Abstract

SUMMARY It has been increasingly popular to use shallow-seismic full-waveform inversion (FWI) to reconstruct near-surface structures. Conventional FWI tries to resolve the earth model by minimizing the difference between observed and synthetic seismic data using a certain criterion (conventionally, l2-norm of waveform difference). In this paper, we propose a multi-objective waveform inversion (MOWI) in which the similarity of data is quantified and minimized using multiple criteria simultaneously. By doing so, we expand the dimensionality of objective space as well as the mapping from data space to objective space, which provides MOWI higher freedom in exploring the model space compared to single-objective FWI. We combine three different scalar-valued objective functions into a vector-valued multi-objective function which measures the similarity of the waveform, the waveform envelope, and the amplitude spectra of the data, respectively.
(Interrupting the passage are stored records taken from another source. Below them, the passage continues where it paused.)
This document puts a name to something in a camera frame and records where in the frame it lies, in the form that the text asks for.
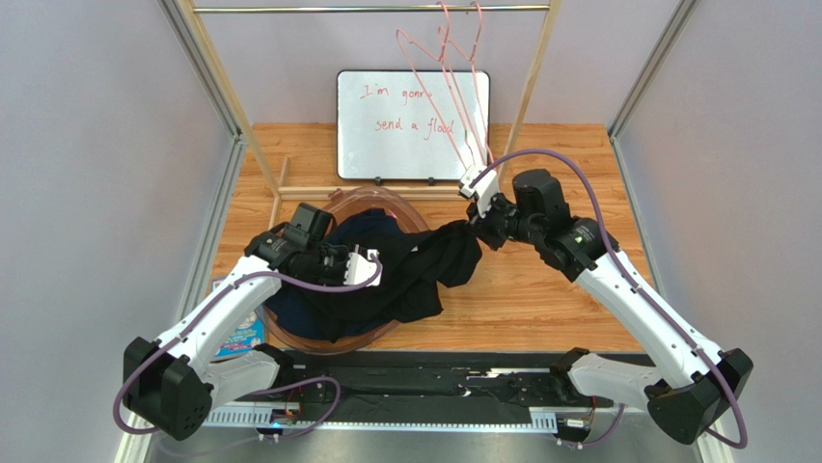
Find whiteboard with red writing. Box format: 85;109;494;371
337;70;491;181

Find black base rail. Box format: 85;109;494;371
261;350;618;425

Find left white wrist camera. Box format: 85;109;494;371
343;245;382;287

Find black floral t-shirt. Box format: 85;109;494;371
320;220;482;323

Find purple cable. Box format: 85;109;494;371
113;253;385;437
468;149;750;450

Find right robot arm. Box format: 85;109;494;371
459;166;754;445

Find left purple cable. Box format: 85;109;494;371
113;253;385;437

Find rear pink wire hanger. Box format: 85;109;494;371
436;1;493;165

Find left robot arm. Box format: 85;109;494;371
112;204;382;441

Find front pink wire hanger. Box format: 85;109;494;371
395;13;489;169

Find left aluminium frame post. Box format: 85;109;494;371
157;0;245;144

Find aluminium frame post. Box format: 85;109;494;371
157;0;245;144
608;0;700;143

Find metal hanging rod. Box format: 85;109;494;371
192;4;552;14

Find navy blue garment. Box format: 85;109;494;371
264;208;402;342

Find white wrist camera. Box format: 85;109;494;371
343;245;382;287
458;165;501;218

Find wooden clothes rack frame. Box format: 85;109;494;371
213;1;562;226

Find blue illustrated booklet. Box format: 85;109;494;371
213;306;266;362

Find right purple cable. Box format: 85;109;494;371
468;149;750;450

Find pink wire hanger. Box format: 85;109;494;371
395;13;489;169
436;1;493;165

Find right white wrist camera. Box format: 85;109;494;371
458;165;501;218

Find transparent brown plastic basin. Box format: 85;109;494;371
263;186;429;356

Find right aluminium frame post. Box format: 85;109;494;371
608;0;700;143

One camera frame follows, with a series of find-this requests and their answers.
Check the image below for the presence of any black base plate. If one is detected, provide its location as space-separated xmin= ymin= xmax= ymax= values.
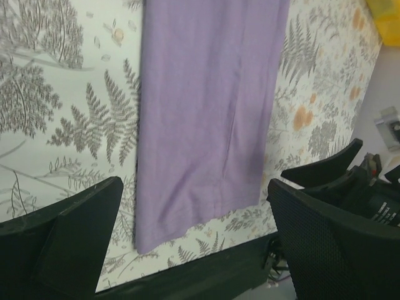
xmin=94 ymin=233 xmax=291 ymax=299

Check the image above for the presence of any yellow plastic bin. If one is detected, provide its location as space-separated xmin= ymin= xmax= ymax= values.
xmin=366 ymin=0 xmax=400 ymax=47

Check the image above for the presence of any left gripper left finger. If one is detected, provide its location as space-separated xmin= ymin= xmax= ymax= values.
xmin=1 ymin=177 xmax=124 ymax=299

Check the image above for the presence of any floral table mat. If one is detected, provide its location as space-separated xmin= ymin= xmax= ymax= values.
xmin=1 ymin=1 xmax=382 ymax=291

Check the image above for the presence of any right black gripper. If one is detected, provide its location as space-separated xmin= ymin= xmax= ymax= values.
xmin=281 ymin=138 xmax=399 ymax=228

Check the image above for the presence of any purple t shirt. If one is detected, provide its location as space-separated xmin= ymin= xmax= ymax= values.
xmin=135 ymin=0 xmax=289 ymax=254

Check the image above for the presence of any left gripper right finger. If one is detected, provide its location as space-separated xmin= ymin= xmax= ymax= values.
xmin=267 ymin=179 xmax=399 ymax=299

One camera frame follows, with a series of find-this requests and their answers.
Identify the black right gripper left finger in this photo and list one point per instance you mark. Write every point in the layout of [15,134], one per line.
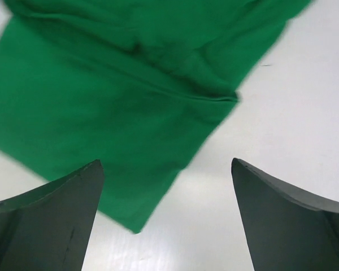
[48,228]

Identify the green t shirt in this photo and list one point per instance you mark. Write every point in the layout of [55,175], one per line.
[139,85]

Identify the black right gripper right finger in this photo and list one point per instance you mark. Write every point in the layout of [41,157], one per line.
[286,227]

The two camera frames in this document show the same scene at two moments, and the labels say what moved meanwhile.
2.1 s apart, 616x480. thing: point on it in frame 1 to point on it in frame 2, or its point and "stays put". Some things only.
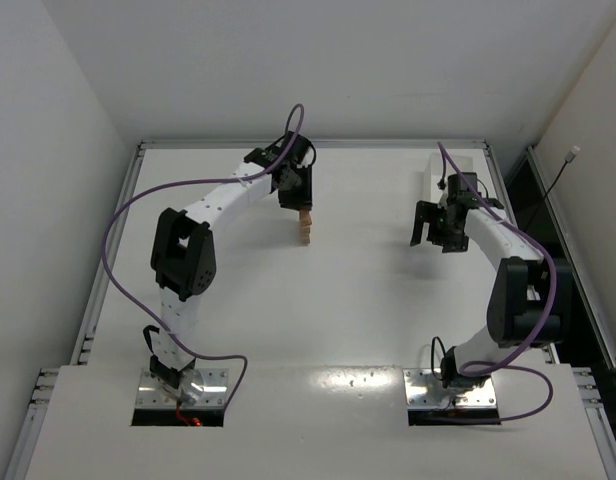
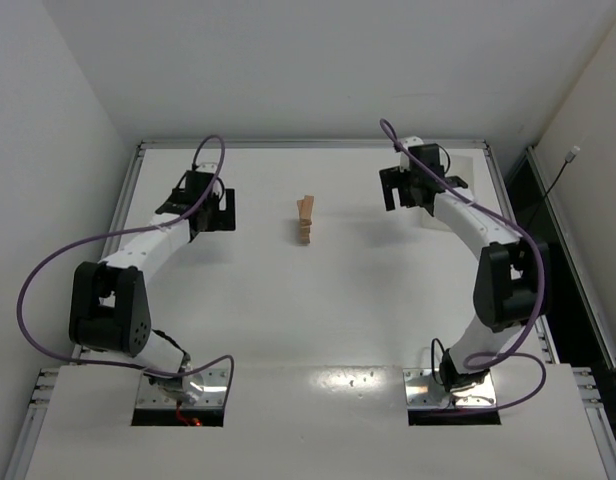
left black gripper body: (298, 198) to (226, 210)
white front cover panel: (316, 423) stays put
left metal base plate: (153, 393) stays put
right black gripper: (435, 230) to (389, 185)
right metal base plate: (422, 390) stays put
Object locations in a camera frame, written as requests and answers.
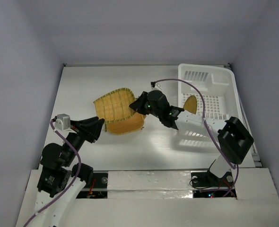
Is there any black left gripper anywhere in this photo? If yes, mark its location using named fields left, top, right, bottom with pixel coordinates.
left=63, top=115, right=105, bottom=165

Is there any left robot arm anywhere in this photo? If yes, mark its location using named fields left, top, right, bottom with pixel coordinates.
left=24, top=114, right=105, bottom=227

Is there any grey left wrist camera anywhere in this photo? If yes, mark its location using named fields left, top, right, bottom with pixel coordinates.
left=54, top=113, right=71, bottom=131

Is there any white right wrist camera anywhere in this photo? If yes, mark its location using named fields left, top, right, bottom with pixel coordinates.
left=150, top=81, right=162, bottom=91

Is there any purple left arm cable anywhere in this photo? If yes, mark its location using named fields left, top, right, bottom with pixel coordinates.
left=23, top=119, right=83, bottom=227

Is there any thick tan woven plate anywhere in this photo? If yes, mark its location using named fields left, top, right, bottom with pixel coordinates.
left=105, top=113, right=146, bottom=135

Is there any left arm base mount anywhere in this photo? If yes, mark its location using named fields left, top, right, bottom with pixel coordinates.
left=77, top=171, right=108, bottom=199

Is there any medium round bamboo plate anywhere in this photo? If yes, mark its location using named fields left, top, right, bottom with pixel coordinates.
left=93, top=87, right=136, bottom=123

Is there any white plastic dish rack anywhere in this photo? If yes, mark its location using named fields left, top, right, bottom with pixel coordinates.
left=178, top=64, right=244, bottom=141

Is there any white foam strip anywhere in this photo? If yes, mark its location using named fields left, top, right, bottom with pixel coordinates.
left=107, top=171, right=193, bottom=200

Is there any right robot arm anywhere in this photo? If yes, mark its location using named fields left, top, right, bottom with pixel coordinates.
left=129, top=90, right=254, bottom=188

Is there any square bamboo woven plate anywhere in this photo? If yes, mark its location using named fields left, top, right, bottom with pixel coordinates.
left=103, top=94, right=145, bottom=135

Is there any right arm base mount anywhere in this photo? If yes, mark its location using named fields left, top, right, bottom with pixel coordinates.
left=189, top=171, right=237, bottom=198

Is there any small round bamboo plate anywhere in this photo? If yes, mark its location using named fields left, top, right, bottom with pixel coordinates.
left=183, top=95, right=197, bottom=114

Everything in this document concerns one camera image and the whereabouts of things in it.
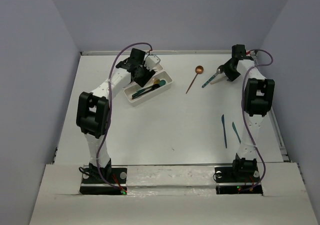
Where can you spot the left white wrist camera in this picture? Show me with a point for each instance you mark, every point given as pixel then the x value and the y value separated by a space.
pixel 152 61

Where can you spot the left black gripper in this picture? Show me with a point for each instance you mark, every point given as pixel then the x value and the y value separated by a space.
pixel 148 75

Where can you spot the teal plastic knife right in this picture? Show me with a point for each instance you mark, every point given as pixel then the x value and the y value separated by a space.
pixel 236 132

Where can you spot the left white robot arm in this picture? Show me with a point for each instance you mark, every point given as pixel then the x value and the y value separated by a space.
pixel 94 109

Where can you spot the copper round spoon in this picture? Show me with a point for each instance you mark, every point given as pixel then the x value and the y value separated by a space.
pixel 198 70

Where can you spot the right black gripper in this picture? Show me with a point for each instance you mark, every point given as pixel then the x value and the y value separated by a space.
pixel 232 76

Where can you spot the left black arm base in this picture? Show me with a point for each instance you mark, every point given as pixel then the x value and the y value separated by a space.
pixel 110 181

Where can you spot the teal plastic knife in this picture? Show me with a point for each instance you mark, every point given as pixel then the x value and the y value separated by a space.
pixel 224 130
pixel 236 132

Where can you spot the gold spoon teal handle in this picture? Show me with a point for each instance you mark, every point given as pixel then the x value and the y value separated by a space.
pixel 156 81

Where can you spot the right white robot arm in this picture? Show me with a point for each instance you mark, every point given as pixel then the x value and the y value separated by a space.
pixel 256 101

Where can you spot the white front utensil tray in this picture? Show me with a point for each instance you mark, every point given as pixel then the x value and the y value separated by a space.
pixel 131 89

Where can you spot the teal plastic knife left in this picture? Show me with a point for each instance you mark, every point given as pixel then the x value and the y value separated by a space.
pixel 224 130

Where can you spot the black measuring spoon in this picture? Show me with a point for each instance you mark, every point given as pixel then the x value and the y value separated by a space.
pixel 145 90

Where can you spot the beige measuring spoon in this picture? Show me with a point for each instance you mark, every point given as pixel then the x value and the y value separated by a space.
pixel 218 80

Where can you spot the silver spoon teal handle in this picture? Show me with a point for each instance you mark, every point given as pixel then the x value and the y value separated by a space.
pixel 218 74

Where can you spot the teal plastic spoon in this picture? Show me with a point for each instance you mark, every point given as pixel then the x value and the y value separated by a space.
pixel 158 83

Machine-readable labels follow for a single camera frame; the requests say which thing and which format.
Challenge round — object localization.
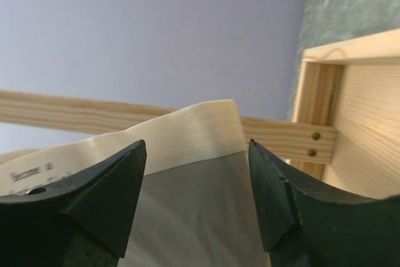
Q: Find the wooden hanging rack frame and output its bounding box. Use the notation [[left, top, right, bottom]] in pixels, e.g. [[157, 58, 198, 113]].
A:
[[1, 30, 399, 198]]

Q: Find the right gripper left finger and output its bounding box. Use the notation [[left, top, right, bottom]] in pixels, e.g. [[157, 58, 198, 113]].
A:
[[1, 140, 146, 266]]

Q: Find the taupe underwear beige waistband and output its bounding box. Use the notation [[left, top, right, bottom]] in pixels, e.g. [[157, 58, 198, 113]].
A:
[[1, 100, 267, 266]]

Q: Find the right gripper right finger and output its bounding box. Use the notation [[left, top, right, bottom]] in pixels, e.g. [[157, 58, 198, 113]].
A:
[[248, 141, 399, 266]]

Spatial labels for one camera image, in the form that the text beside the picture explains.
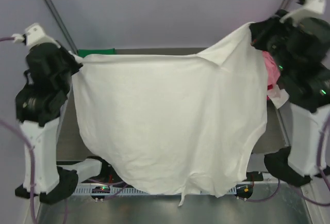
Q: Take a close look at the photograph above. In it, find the red t shirt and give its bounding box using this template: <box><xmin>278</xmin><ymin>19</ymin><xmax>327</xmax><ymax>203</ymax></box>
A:
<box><xmin>267</xmin><ymin>85</ymin><xmax>277</xmax><ymax>101</ymax></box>

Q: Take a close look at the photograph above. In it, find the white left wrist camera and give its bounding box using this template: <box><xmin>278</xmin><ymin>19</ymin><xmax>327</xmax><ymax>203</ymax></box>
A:
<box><xmin>10</xmin><ymin>23</ymin><xmax>61</xmax><ymax>49</ymax></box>

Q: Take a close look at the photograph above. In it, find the left corner aluminium post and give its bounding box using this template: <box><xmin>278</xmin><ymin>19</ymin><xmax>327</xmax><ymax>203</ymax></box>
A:
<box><xmin>43</xmin><ymin>0</ymin><xmax>78</xmax><ymax>52</ymax></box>

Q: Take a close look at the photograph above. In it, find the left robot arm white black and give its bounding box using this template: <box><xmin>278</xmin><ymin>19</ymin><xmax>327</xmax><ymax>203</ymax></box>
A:
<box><xmin>15</xmin><ymin>42</ymin><xmax>104</xmax><ymax>205</ymax></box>

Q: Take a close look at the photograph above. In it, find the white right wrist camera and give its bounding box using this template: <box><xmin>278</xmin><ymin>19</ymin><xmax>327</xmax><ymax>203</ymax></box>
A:
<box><xmin>280</xmin><ymin>0</ymin><xmax>326</xmax><ymax>26</ymax></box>

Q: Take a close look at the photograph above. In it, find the cream white t shirt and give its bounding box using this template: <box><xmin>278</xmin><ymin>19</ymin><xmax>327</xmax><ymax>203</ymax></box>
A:
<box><xmin>271</xmin><ymin>85</ymin><xmax>289</xmax><ymax>109</ymax></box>

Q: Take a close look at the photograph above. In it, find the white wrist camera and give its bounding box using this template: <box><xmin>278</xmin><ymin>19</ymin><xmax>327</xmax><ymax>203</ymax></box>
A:
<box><xmin>280</xmin><ymin>0</ymin><xmax>326</xmax><ymax>26</ymax></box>
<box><xmin>10</xmin><ymin>23</ymin><xmax>61</xmax><ymax>49</ymax></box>

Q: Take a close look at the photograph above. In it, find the pink t shirt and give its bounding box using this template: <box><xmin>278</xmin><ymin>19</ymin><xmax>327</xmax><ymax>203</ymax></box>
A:
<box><xmin>262</xmin><ymin>51</ymin><xmax>281</xmax><ymax>86</ymax></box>

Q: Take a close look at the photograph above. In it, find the folded green t shirt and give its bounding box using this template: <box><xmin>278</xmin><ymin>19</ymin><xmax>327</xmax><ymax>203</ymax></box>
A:
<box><xmin>78</xmin><ymin>49</ymin><xmax>116</xmax><ymax>58</ymax></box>

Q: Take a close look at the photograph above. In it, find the white slotted cable duct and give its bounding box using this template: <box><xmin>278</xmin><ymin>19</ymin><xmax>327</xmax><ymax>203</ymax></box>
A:
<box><xmin>72</xmin><ymin>185</ymin><xmax>237</xmax><ymax>196</ymax></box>

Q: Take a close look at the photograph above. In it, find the clear plastic bin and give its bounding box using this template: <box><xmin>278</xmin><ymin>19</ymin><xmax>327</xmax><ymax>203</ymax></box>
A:
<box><xmin>275</xmin><ymin>109</ymin><xmax>290</xmax><ymax>147</ymax></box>

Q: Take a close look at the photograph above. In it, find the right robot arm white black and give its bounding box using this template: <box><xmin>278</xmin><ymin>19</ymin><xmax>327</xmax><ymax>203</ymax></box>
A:
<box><xmin>250</xmin><ymin>17</ymin><xmax>329</xmax><ymax>114</ymax></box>

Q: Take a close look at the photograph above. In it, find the aluminium rail frame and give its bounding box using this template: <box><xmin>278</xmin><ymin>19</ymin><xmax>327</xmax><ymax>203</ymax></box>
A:
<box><xmin>260</xmin><ymin>168</ymin><xmax>330</xmax><ymax>224</ymax></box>

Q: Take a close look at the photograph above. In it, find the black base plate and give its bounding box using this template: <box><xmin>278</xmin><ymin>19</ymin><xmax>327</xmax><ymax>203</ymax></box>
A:
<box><xmin>55</xmin><ymin>156</ymin><xmax>263</xmax><ymax>185</ymax></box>

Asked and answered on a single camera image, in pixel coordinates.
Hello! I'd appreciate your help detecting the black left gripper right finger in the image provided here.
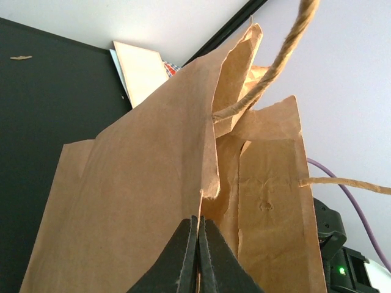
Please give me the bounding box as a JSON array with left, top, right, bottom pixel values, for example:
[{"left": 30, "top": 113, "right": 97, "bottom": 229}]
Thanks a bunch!
[{"left": 198, "top": 217, "right": 263, "bottom": 293}]

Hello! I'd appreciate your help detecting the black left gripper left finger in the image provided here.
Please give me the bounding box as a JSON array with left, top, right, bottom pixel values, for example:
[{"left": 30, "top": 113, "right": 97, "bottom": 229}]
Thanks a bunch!
[{"left": 128, "top": 215, "right": 198, "bottom": 293}]

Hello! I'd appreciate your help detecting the brown kraft paper bag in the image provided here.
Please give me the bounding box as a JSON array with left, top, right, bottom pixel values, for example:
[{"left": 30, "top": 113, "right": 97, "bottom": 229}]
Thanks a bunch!
[{"left": 20, "top": 1, "right": 390, "bottom": 292}]

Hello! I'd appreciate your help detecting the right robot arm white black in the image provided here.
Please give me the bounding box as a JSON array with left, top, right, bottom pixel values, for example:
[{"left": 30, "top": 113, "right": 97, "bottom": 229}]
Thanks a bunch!
[{"left": 313, "top": 198, "right": 390, "bottom": 292}]

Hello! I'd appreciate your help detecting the blue checkered paper bag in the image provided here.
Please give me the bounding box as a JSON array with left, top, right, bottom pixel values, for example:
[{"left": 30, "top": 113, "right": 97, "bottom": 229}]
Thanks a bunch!
[{"left": 163, "top": 60, "right": 181, "bottom": 78}]

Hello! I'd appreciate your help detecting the white paper bag brown trim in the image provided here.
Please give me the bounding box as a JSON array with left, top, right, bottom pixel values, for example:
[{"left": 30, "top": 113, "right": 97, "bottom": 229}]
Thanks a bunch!
[{"left": 114, "top": 41, "right": 169, "bottom": 108}]

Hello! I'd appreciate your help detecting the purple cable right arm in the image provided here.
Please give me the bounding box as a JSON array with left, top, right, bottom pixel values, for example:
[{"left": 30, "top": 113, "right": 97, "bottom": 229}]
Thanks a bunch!
[{"left": 307, "top": 157, "right": 391, "bottom": 272}]

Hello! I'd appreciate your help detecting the black frame post right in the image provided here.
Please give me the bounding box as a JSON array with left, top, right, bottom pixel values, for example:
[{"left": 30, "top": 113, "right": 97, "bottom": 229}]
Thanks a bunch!
[{"left": 183, "top": 0, "right": 268, "bottom": 66}]

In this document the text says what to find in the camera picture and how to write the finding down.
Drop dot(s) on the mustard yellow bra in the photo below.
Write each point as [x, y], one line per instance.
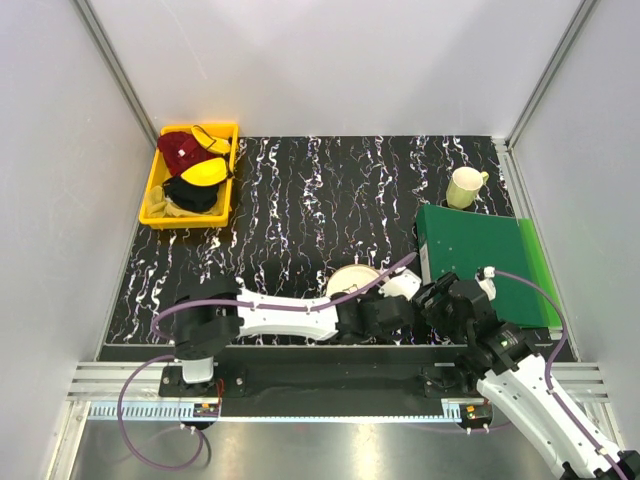
[158, 205]

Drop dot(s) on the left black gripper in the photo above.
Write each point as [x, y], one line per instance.
[380, 298]

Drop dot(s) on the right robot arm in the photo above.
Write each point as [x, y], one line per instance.
[504, 366]

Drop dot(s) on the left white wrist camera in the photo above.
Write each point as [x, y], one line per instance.
[403, 283]

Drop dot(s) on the white mesh laundry bag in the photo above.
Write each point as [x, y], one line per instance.
[350, 278]

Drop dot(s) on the black bra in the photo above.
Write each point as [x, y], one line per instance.
[190, 197]

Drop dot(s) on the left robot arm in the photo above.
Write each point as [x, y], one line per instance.
[224, 312]

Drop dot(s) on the dark red bra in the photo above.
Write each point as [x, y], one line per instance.
[181, 151]

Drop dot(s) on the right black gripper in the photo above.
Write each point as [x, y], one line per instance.
[432, 314]

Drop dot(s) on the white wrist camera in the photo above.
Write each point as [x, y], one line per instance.
[403, 283]
[485, 279]

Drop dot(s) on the bright yellow bra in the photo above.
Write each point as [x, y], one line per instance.
[215, 170]

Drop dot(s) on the pale green mug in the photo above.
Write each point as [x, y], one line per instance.
[464, 187]

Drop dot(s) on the green ring binder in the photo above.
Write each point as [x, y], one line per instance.
[462, 242]

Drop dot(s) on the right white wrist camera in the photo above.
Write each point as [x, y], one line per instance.
[485, 279]

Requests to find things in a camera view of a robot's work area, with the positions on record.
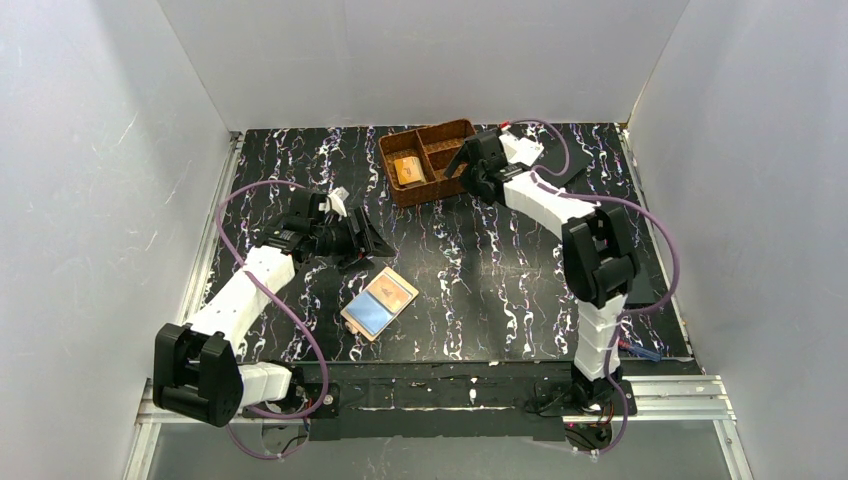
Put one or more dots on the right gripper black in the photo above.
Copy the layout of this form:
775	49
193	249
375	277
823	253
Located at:
468	162

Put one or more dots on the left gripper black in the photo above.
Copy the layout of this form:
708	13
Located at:
357	232

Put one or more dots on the brown woven divided basket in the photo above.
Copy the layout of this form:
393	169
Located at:
435	145

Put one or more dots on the gold credit card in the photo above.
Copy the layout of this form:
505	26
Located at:
409	171

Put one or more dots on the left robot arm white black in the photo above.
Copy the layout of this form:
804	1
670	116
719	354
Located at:
196	373

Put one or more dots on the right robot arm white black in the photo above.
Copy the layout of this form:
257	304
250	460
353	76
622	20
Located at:
599	258

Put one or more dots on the white small box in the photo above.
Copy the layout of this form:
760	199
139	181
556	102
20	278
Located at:
525	152

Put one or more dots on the black flat box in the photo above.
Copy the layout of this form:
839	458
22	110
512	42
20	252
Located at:
553	160

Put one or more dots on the black pad on table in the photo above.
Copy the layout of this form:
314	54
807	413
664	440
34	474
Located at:
642	293

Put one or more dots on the red blue screwdriver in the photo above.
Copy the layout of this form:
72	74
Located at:
639	351

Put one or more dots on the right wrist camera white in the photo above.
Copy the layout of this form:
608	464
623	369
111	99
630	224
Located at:
506	139

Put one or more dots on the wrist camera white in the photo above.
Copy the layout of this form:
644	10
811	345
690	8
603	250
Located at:
506	139
336	201

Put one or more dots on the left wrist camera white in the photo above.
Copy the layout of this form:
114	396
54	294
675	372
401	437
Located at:
336	201

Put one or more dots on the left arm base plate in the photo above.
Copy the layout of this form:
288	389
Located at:
302	397

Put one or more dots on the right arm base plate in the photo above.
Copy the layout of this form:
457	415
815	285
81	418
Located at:
601	402

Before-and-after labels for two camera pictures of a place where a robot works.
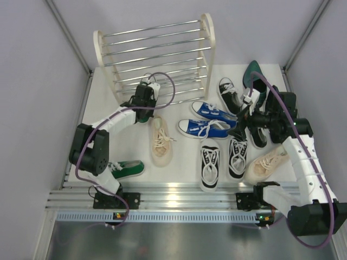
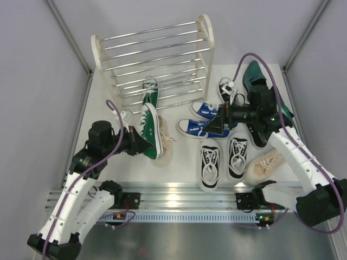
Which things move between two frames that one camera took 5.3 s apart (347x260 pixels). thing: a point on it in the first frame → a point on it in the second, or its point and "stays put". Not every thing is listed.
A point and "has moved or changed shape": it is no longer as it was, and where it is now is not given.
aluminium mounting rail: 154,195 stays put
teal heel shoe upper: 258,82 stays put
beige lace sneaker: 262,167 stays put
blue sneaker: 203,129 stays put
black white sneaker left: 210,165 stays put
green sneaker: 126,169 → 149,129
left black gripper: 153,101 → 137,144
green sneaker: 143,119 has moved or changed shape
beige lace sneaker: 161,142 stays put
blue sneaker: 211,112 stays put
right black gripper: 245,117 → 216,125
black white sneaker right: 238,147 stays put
This multi-objective function takes not only trace-based waveform and wave packet similarity but also the dispersion characteristics of surface waves into account. Furthermore, the uncertainty in the inversion result could be estimated and analysed quantitatively by the variance of the optimal models. We propose a modified ϵ-constraint algorithm to solve the multi-objective optimization problem. Two synthetic examples are used to show the advantages of using MOWI compared to single-objective FWI. We also test the efficiency of MOWI by using two synthetic shallow-seismic examples, which confirm that MOWI can converge to a better result compared to the conventional single-objective FWI.